Prompt —
Output only the stretch of the listing that starts at the line containing "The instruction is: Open" and ends at the line containing "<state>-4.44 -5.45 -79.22", reproduced exactly with both ends.

Material provided —

/---

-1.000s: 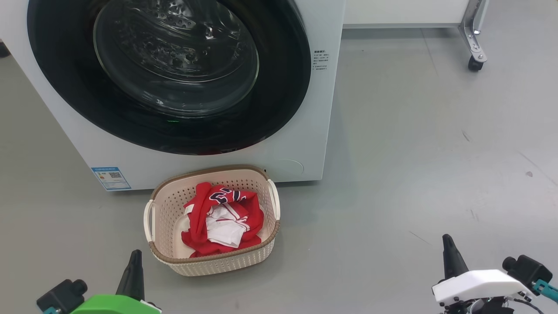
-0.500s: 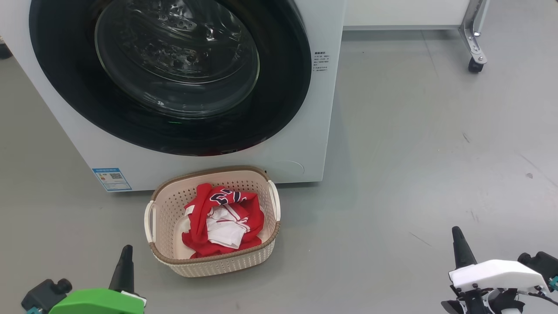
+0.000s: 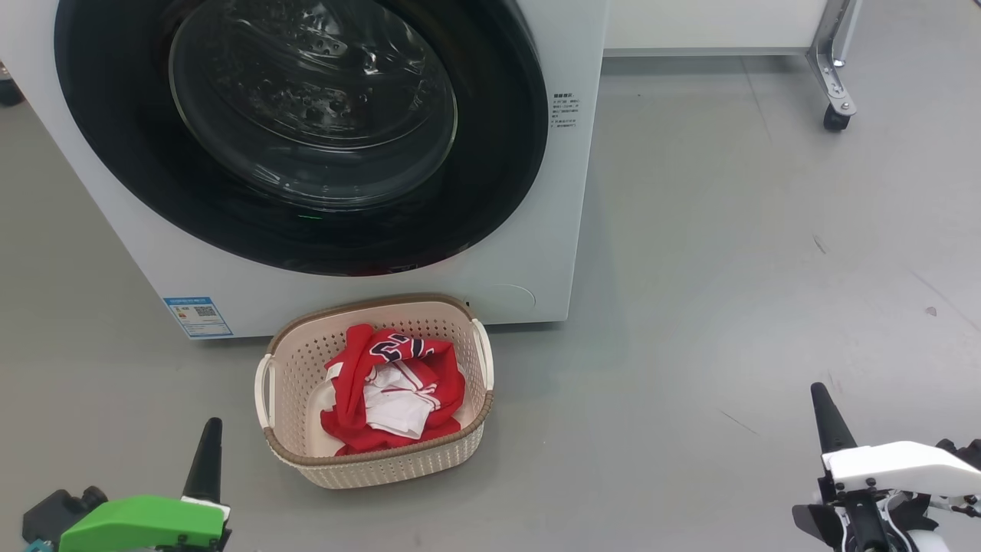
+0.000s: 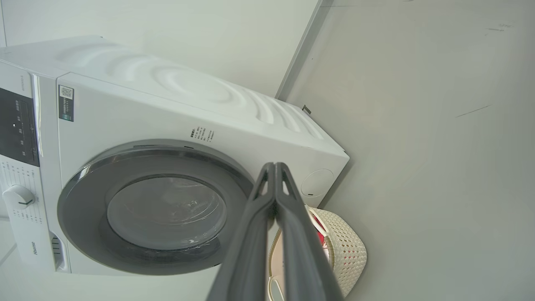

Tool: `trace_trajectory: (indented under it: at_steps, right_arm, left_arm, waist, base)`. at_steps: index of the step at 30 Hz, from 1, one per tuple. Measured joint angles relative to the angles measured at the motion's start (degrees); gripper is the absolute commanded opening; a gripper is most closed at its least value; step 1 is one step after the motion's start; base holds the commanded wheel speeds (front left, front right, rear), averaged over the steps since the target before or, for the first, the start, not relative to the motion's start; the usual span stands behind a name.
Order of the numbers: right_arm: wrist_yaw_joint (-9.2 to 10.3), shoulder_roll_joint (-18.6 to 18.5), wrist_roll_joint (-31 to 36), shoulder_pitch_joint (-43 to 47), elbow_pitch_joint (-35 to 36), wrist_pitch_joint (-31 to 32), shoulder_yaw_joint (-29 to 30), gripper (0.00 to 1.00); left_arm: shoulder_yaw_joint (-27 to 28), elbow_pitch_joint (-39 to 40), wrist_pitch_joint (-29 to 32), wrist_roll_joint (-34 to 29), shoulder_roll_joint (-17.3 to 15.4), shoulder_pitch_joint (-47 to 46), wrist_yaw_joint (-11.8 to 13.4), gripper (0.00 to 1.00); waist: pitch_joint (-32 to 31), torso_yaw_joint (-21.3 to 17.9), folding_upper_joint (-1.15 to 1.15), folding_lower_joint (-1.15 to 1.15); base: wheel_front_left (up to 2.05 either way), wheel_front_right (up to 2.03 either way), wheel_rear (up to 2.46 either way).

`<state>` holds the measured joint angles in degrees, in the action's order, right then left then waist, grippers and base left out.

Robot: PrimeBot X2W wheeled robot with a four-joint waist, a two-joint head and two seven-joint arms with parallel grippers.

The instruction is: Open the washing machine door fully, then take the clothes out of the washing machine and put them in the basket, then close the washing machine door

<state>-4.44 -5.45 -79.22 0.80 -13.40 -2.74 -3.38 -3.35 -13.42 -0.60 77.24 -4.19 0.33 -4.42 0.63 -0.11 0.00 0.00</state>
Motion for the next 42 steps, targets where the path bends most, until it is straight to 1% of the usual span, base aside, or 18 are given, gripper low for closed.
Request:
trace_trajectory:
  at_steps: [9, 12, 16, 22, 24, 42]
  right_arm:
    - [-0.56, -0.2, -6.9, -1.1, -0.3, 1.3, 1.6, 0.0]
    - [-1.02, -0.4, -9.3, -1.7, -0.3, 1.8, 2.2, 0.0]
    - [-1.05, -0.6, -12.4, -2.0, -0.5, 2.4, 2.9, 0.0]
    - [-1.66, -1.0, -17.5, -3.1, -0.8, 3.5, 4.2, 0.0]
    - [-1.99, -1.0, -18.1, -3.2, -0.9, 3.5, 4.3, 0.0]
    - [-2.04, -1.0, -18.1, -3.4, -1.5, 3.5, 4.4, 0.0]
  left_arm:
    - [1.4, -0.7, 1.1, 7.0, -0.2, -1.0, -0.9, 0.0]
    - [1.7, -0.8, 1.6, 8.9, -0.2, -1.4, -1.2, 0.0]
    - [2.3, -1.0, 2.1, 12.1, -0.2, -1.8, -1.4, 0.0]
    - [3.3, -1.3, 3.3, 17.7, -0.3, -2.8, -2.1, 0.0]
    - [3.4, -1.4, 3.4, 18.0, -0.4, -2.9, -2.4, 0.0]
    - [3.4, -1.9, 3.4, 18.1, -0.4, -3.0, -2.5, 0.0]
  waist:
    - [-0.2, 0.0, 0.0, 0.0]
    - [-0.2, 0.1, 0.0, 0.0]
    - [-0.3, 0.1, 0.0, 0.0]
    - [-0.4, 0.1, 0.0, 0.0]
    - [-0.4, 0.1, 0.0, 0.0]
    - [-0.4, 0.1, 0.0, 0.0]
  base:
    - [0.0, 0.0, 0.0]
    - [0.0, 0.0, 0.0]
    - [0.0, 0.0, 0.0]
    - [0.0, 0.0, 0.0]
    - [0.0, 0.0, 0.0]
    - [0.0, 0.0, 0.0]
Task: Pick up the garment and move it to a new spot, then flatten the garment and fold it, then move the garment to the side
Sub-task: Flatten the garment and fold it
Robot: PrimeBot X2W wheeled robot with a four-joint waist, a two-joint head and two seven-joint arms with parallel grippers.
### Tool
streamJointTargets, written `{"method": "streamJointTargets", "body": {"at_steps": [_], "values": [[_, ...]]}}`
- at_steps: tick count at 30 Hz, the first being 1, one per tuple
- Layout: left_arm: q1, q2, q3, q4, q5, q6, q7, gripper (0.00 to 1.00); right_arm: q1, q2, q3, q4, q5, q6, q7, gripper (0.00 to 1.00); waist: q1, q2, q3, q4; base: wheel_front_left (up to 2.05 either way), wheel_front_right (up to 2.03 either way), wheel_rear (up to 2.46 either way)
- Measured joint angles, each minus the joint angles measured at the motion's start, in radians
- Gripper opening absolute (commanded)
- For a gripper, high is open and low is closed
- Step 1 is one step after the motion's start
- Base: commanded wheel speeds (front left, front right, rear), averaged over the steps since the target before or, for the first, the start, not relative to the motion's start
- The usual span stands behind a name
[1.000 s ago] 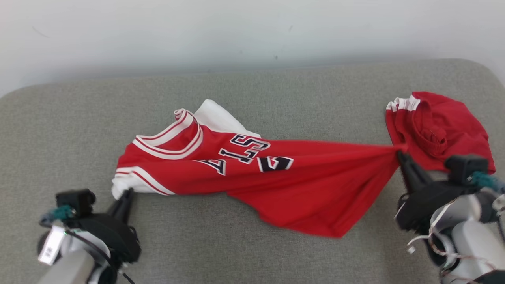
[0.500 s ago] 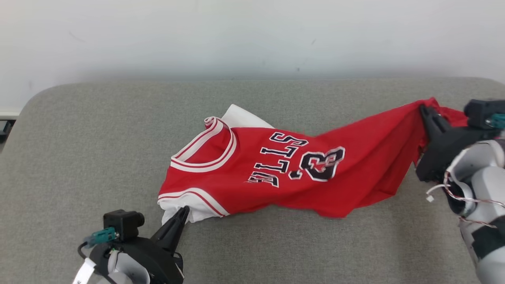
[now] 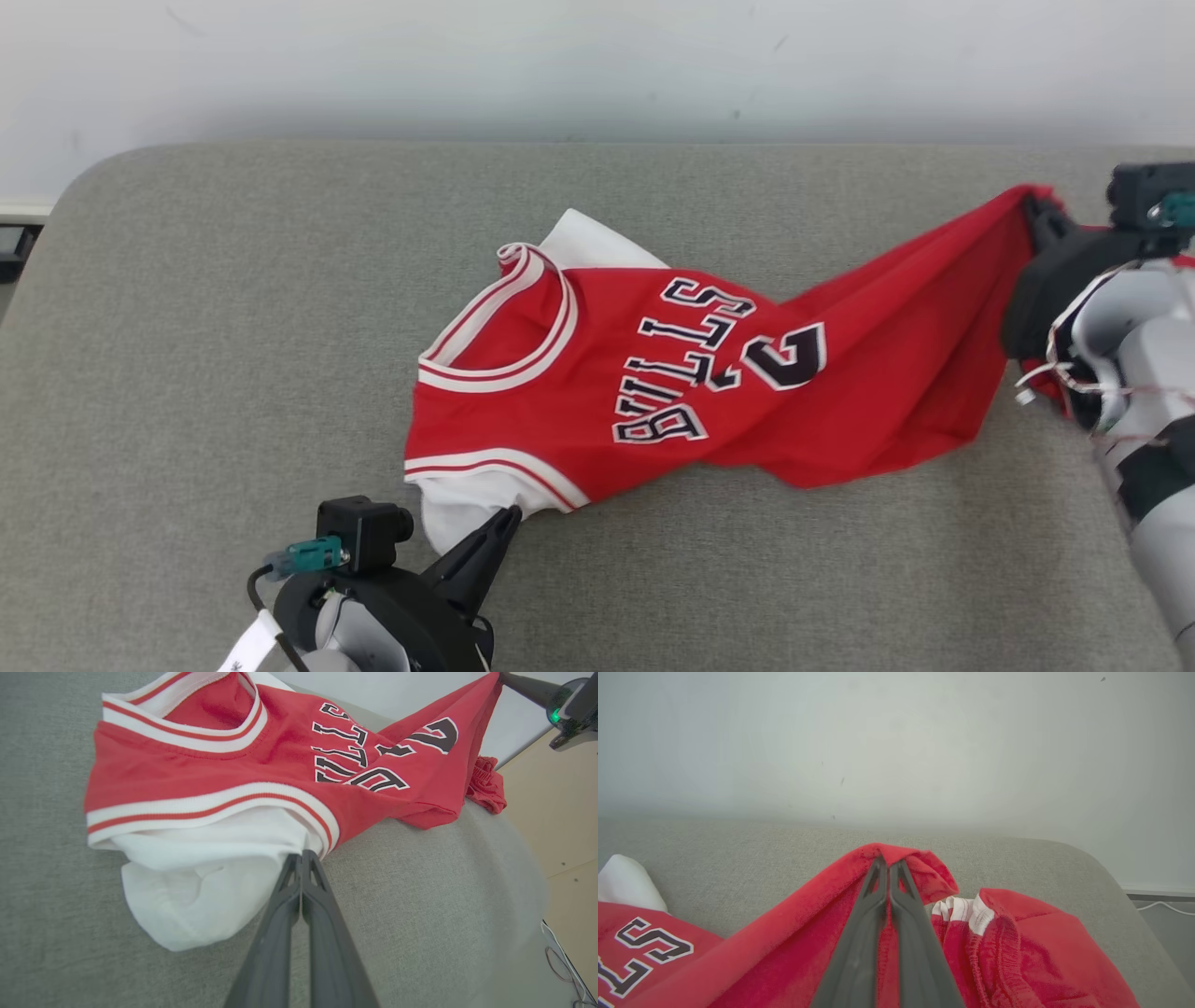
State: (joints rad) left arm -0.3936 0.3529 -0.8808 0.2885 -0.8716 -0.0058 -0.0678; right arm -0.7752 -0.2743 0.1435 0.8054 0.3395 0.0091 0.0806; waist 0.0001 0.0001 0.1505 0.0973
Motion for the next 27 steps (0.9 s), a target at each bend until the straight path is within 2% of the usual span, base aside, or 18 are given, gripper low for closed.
{"method": "streamJointTargets", "body": {"at_steps": [4,6,7,8,9,13,20,27], "values": [[0.0,0.0,0.006,-0.038,0.002,0.016,0.007,0.0,-0.078,-0.028,-0.007,0.064,-0.006,0.002,-0.038,0.0,0.0,0.0,0.01,0.025,0.0,0.0,0.0],[0.0,0.004,0.021,-0.035,0.001,0.025,0.015,0.0,-0.08,-0.021,0.004,0.102,-0.006,0.013,-0.039,0.0,0.0,0.0,0.011,0.034,0.0,0.0,0.0],[0.0,0.002,0.038,-0.029,-0.009,0.035,0.013,0.0,-0.079,-0.01,0.009,0.127,-0.006,0.015,-0.039,0.42,0.0,0.0,0.012,0.038,0.0,0.0,0.0],[0.0,0.001,0.057,-0.022,-0.018,0.053,0.003,0.24,-0.077,0.002,0.014,0.14,-0.006,0.019,-0.04,1.0,0.0,0.0,0.012,0.041,0.0,0.0,0.0],[-0.002,0.003,0.068,-0.013,-0.017,0.064,-0.004,1.0,-0.076,0.017,0.02,0.152,-0.006,0.019,-0.048,1.0,0.0,0.0,0.011,0.042,0.0,0.0,0.0],[-0.001,0.014,0.091,0.007,-0.016,0.077,-0.017,1.0,-0.076,0.059,0.027,0.184,-0.004,0.036,-0.081,1.0,0.0,-0.0001,0.004,0.035,0.0,0.0,0.0],[0.003,0.014,0.113,0.014,-0.012,0.095,-0.058,1.0,-0.032,0.042,0.0,0.193,0.023,0.066,-0.183,1.0,0.0,0.0,-0.027,0.021,0.0,0.0,0.0],[0.078,0.035,0.123,0.007,-0.009,0.112,-0.084,1.0,0.078,0.062,0.0,0.169,0.039,0.09,-0.256,1.0,-0.0001,-0.0001,-0.057,0.003,0.0,0.0,0.0]]}}
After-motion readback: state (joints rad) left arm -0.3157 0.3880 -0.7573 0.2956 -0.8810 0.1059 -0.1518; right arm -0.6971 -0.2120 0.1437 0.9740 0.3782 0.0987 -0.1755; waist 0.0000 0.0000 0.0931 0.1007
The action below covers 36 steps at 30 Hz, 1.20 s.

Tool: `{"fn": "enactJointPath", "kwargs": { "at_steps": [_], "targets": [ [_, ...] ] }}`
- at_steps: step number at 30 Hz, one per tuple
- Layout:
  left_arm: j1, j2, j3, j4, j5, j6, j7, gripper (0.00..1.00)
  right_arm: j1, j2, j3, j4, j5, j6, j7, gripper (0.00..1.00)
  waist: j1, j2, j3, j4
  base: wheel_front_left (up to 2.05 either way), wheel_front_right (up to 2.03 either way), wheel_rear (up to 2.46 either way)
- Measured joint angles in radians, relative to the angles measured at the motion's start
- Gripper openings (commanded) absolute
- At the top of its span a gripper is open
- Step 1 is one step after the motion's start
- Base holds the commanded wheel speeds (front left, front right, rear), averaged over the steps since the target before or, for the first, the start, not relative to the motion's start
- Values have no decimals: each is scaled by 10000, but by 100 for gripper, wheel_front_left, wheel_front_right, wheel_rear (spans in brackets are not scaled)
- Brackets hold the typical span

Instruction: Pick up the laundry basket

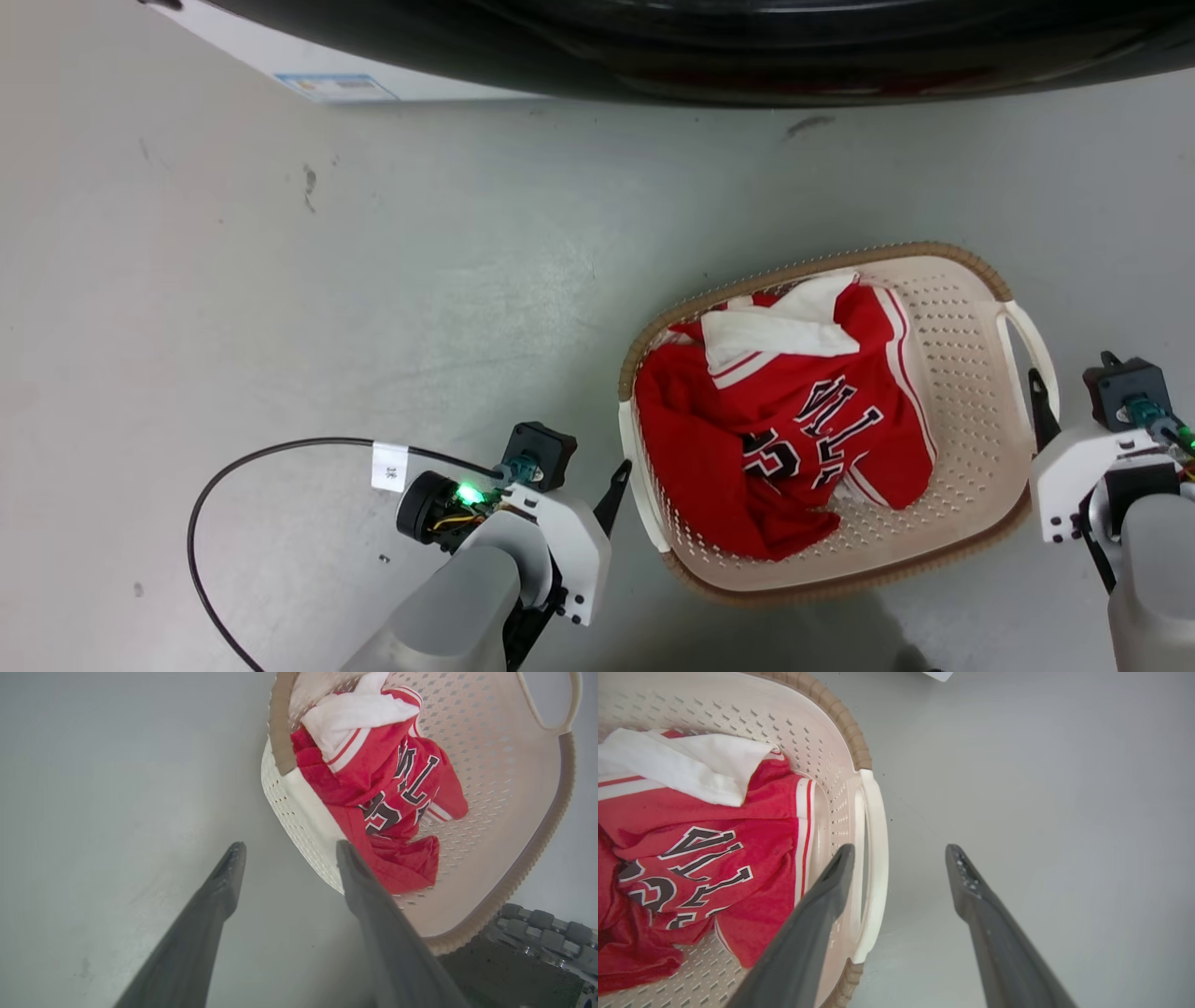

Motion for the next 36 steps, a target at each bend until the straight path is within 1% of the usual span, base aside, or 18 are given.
{"fn": "enactJointPath", "kwargs": {
  "at_steps": [5, 10, 17, 24, 36],
  "targets": [
    [-313, 38, -495, 90, -424, 0, 12, 100, -546, -138, -2, 658, -222, 0, 0, 100, 0, 0, 469, 16, 0, 0, 0],
    [-561, 15, -867, 127, -803, -84, -71, 100, -964, -144, 2, 1012, -420, 0, 0, 100, -2, 0, 779, 78, 0, 0, 0],
    [-700, -4, -1304, 157, -1220, -77, -286, 100, -1127, -180, -326, 1434, -690, 0, 0, 100, -2, 0, 886, 236, 0, 0, 0],
    [-806, -17, -1714, 263, -1498, 107, -372, 100, -1205, -138, -683, 1647, -1005, -2, 0, 100, -1, 0, 793, 278, 0, 0, 0],
    [-836, 35, -1829, 148, -1653, 522, -389, 100, -1197, -71, -1367, 1981, -1475, 0, -2, 100, -1, 0, 626, 373, 0, 0, 0]
  ]
}}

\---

Result —
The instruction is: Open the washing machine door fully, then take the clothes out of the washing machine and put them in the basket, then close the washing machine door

<state>-4.44 -5.45 -79.22 0.80 -13.40 -2.74 -3.38 -3.35 -13.42 -0.60 77.24 -4.19 0.33 -4.42 0.63 -0.11 0.00 0.00</state>

This exercise is now finished, and nothing remains to add.